* WHAT YOU ARE ASKED TO DO *
All the data should be transcribed exactly, with every line kept.

* SOURCE DATA *
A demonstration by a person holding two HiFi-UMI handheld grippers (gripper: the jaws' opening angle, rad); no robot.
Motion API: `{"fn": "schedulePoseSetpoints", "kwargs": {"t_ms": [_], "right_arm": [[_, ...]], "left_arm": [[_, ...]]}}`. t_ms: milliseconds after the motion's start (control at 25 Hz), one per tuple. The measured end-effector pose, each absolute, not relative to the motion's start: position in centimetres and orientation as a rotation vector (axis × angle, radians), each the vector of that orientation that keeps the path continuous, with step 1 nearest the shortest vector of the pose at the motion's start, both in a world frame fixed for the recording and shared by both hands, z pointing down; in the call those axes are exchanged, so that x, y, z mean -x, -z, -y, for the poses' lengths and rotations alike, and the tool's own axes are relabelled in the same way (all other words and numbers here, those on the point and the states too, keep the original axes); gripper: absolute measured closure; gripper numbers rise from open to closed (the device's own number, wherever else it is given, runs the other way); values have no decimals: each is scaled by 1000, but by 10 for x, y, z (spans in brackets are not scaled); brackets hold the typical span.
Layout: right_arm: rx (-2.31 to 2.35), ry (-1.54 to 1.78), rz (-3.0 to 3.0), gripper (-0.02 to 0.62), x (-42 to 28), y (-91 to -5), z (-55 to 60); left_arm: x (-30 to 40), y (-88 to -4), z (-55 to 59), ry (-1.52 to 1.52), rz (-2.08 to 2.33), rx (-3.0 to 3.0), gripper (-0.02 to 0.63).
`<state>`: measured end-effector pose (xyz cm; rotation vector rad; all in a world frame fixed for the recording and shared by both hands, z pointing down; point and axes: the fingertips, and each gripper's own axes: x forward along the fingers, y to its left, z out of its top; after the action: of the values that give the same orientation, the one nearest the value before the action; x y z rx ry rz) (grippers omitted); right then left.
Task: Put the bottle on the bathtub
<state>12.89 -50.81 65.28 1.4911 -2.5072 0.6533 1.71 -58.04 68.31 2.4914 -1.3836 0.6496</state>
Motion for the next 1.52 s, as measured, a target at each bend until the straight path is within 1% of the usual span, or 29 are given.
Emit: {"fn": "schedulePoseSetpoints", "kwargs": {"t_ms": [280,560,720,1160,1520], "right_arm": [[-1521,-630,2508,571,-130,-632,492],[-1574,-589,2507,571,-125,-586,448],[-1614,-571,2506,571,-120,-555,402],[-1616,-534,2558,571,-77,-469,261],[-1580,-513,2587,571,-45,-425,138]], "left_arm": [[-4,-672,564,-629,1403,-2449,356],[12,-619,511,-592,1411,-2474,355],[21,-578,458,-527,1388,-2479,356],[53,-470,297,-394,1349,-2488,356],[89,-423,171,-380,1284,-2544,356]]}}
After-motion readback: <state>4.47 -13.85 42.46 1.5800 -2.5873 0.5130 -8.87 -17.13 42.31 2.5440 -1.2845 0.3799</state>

* PROBLEM SOLUTION *
A demonstration by a person holding two HiFi-UMI handheld grippers (gripper: the jaws' opening angle, rad); no robot.
Motion API: `{"fn": "schedulePoseSetpoints", "kwargs": {"t_ms": [_], "right_arm": [[_, ...]], "left_arm": [[_, ...]]}}`. t_ms: milliseconds after the motion's start (control at 25 Hz), one per tuple. The measured end-effector pose, each absolute, not relative to the motion's start: position in centimetres and orientation as a rotation vector (axis × angle, radians), each the vector of that orientation that keeps the path continuous, with step 1 nearest the shortest vector of the pose at the motion's start, both in a world frame fixed for the recording and shared by both hands, z pointing down; in the call those axes are exchanged, so that x, y, z mean -x, -z, -y, for the poses' lengths and rotations alike, and the tool's own axes are relabelled in the same way (all other words and numbers here, those on the point and the states too, keep the original axes); gripper: absolute measured closure; gripper numbers rise from open to closed (the device's own number, wherever else it is given, runs the other way); values have no decimals: each is scaled by 1000, but by 10 for x, y, z (spans in brackets are not scaled); brackets hold the typical span.
Layout: right_arm: rx (-2.31 to 2.35), ry (-1.54 to 1.78), rz (-3.0 to 3.0), gripper (-0.02 to 0.62), x (-42 to 28), y (-91 to -5), z (-55 to 60); left_arm: x (-30 to 40), y (-88 to -4), z (-55 to 59), ry (-1.52 to 1.52), rz (-2.08 to 2.33), rx (-3.0 to 3.0), gripper (-0.02 to 0.63).
`<state>`: measured end-effector pose (xyz cm; rotation vector rad; all in a world frame fixed for the recording and shared by both hands, z pointing down; point and axes: the fingertips, and each gripper's own axes: x forward along the fingers, y to its left, z out of its top; after the action: of the values that give the same orientation, the one nearest the value before the action; x y z rx ry rz) (grippers omitted); right then left.
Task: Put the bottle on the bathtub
<state>12.89 -50.81 65.28 1.4911 -2.5072 0.6533 1.71 -58.04 68.31 2.4914 -1.3836 0.6496</state>
Motion for the next 1.52 s, as measured, a target at each bend until the straight path is within 1% of the usual span, or 29 are given.
Emit: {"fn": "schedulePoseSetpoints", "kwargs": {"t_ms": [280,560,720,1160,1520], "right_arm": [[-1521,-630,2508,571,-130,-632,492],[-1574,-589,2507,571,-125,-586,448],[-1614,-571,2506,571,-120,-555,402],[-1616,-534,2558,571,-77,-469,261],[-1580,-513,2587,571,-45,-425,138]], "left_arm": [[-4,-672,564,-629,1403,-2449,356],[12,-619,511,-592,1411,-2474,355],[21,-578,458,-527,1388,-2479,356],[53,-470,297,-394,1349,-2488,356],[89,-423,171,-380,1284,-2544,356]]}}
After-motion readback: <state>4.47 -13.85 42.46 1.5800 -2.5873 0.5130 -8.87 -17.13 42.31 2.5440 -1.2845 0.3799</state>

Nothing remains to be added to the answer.